▶ WHAT IS REQUIRED
The word "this" marks the lines to copy; find all of them in the entries below.

▶ MATERIAL SHOWN

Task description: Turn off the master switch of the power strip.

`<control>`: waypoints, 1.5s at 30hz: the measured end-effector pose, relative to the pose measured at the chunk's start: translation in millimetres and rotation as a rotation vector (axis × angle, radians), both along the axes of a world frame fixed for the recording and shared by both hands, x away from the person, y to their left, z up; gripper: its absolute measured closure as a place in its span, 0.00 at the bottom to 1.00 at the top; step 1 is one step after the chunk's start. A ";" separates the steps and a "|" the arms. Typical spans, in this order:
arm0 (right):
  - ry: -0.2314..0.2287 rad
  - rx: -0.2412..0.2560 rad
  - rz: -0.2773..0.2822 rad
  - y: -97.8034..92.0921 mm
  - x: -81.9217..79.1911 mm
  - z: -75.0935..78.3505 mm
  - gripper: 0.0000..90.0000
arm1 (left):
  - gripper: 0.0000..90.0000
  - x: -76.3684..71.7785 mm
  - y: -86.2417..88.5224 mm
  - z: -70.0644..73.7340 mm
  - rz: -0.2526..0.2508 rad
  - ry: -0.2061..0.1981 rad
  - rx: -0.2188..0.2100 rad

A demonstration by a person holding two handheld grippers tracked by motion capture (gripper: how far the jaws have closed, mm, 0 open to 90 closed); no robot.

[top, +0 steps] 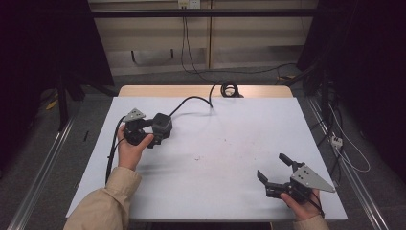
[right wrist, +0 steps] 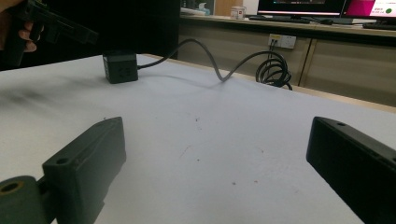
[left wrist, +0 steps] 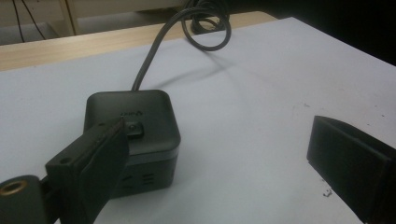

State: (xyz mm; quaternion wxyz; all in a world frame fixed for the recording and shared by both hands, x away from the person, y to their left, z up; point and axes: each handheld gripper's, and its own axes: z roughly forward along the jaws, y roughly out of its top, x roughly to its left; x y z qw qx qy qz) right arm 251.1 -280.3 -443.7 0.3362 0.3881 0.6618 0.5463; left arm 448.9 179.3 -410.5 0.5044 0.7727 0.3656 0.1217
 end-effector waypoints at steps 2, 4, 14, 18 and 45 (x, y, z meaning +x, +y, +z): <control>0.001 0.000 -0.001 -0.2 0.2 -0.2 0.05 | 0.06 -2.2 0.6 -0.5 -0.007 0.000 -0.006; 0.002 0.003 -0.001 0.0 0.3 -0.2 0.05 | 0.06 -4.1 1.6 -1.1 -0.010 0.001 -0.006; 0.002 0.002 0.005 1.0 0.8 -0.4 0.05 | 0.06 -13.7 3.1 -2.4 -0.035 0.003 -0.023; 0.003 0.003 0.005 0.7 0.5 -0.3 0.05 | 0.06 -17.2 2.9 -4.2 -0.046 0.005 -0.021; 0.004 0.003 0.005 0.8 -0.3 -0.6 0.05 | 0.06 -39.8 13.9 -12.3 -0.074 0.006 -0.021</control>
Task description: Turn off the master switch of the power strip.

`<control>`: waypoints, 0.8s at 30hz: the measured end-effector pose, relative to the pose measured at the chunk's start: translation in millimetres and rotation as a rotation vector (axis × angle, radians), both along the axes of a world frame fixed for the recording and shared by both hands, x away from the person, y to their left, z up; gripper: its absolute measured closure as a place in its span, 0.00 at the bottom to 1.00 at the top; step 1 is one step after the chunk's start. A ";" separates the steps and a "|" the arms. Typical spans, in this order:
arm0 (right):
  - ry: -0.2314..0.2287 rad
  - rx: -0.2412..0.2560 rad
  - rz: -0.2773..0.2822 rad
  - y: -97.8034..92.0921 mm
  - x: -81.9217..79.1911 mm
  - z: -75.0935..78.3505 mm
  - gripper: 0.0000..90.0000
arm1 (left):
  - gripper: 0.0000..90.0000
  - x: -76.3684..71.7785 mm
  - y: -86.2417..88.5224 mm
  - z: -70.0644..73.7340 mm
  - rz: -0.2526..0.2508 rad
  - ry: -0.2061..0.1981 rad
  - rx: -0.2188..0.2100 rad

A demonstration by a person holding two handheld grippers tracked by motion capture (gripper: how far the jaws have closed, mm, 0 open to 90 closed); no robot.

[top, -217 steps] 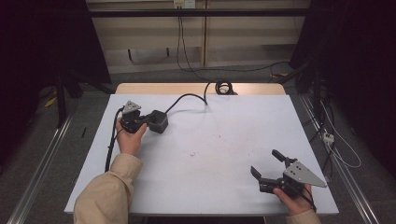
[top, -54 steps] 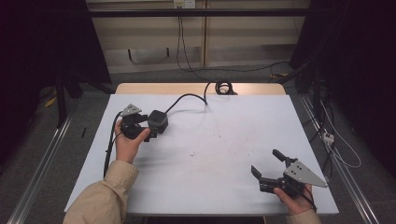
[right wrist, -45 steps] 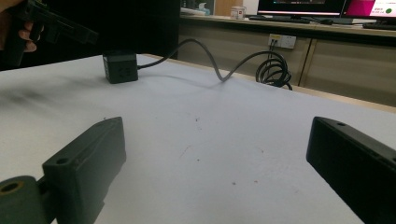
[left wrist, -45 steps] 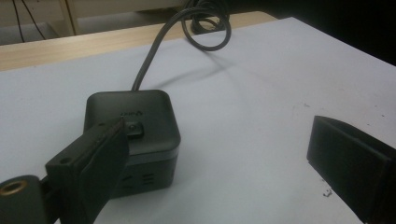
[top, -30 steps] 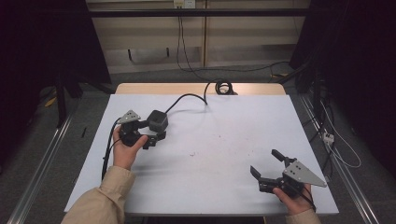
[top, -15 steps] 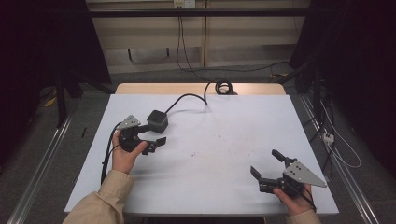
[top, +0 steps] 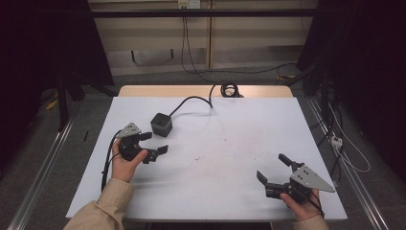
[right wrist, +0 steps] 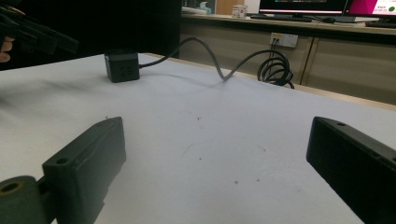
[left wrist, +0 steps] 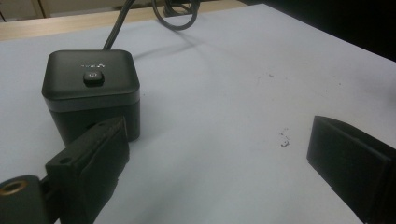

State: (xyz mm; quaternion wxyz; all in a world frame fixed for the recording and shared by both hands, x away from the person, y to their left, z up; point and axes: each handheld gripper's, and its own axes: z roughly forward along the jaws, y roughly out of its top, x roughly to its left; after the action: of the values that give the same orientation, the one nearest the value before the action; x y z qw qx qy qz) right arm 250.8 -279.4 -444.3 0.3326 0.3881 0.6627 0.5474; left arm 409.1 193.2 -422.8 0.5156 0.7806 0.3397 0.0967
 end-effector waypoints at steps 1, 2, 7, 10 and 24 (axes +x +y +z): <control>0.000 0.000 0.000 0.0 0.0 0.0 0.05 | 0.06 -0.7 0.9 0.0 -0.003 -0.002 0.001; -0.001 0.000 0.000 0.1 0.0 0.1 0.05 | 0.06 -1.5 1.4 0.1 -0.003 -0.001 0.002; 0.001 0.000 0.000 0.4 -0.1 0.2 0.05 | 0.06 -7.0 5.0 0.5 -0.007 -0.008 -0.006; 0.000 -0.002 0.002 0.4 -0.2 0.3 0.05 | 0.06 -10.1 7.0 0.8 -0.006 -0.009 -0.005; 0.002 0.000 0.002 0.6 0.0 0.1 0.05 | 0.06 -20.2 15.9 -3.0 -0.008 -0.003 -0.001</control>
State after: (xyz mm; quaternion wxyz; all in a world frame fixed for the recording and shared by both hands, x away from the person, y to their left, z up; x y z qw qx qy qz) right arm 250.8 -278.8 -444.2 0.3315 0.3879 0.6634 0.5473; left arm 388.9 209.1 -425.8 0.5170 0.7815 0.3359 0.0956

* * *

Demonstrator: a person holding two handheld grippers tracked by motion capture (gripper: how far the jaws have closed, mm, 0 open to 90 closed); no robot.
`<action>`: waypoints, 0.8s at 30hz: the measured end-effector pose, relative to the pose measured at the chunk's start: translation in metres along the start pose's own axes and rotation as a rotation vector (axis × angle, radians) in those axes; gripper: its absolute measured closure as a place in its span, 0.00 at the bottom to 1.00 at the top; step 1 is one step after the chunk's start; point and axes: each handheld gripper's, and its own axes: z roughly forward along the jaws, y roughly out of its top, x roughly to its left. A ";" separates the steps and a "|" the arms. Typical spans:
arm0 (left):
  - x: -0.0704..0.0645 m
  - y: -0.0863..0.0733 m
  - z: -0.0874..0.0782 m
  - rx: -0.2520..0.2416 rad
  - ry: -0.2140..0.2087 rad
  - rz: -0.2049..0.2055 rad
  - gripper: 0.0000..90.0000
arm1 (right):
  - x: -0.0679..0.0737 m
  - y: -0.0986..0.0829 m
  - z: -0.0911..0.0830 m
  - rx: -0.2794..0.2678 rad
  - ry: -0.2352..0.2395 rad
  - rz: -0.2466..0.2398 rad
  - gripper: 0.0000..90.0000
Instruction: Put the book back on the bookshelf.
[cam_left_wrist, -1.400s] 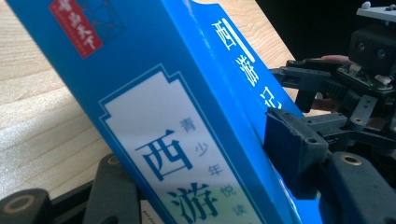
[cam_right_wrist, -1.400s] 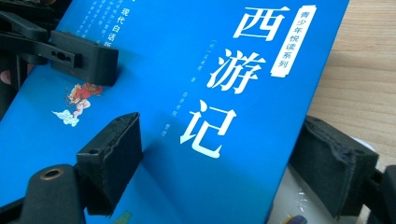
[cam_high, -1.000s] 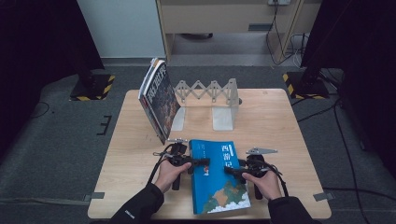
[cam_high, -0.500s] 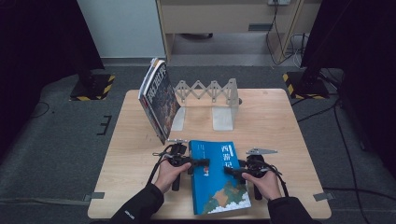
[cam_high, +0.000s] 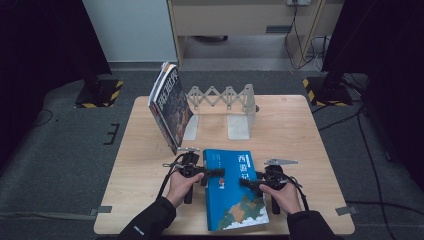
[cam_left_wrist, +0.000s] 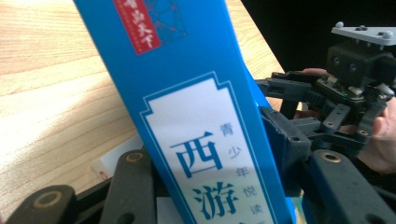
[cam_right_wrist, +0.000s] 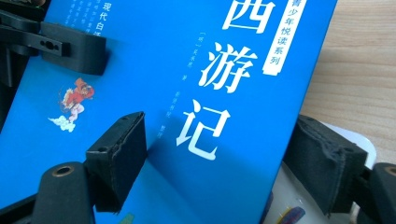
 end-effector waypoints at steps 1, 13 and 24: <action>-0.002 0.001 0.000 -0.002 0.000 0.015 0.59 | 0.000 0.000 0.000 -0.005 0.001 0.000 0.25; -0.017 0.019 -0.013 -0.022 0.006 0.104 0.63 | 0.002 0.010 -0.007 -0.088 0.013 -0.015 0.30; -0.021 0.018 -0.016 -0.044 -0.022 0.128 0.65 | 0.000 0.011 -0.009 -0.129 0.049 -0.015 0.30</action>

▶ WRITTEN REPLY
`<control>`: waypoints, 1.5s at 30hz: the measured end-effector pose, relative to the pose measured at the chunk's start: translation in millimetres and rotation as a rotation vector (axis × angle, radians), both along the axes of a world frame fixed for the recording and shared by both hands, x away from the person, y to their left, z up; gripper: its absolute measured closure as a place in its span, 0.00 at the bottom to 1.00 at the top; step 1 is one step after the chunk's start. A ";" separates the steps and a "|" the arms. Typical spans, in this order:
`<control>`: waypoints, 0.8s at 30hz: the measured end-effector pose, relative to the pose measured at the chunk's start: translation in millimetres and rotation as a rotation vector (axis × angle, radians), both along the axes of a world frame fixed for the recording and shared by both hands, x away from the person, y to their left, z up; gripper: its absolute measured closure as a place in its span, 0.00 at the bottom to 1.00 at the top; step 1 is one step after the chunk's start. A ";" separates the steps and a "|" the arms. Typical spans, in this order:

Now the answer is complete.